### YOUR GOAL
Only one stretch of the listing below is wanted. Give it again exactly, from the line with "Practice. Point at the left" through the line with "Practice. Point at the blue-green".

### ENTRIES SUPPLIED
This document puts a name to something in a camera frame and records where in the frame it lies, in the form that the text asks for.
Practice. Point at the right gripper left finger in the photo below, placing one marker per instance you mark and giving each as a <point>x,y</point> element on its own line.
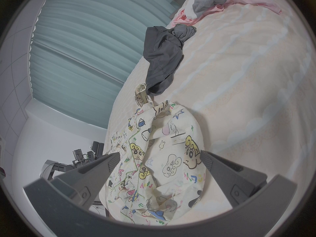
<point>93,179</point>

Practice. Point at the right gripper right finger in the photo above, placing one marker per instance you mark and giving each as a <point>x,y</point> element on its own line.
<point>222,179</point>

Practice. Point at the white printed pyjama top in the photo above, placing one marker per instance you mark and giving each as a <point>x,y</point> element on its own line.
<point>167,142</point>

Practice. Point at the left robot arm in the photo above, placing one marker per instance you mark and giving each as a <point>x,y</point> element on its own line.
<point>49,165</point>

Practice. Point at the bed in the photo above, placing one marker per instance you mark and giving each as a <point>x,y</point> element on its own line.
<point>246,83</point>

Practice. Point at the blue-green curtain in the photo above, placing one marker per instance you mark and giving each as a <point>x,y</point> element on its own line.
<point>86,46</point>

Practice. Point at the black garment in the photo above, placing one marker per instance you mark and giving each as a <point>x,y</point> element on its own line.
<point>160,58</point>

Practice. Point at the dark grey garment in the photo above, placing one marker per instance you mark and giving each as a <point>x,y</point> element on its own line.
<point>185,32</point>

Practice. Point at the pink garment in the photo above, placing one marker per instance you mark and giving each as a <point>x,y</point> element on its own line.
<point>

### ANSWER TO THIS PROBLEM
Practice. Point at the left robot arm in the photo above, placing one marker per instance you mark and giving each as a <point>x,y</point> element on its own line.
<point>49,165</point>

Practice. Point at the bed in the photo above, placing one marker per instance you mark and giving each as a <point>x,y</point> element on its own line.
<point>246,83</point>

Practice. Point at the blue-green curtain in the photo above, placing one marker per instance you mark and giving each as a <point>x,y</point> element on its own line.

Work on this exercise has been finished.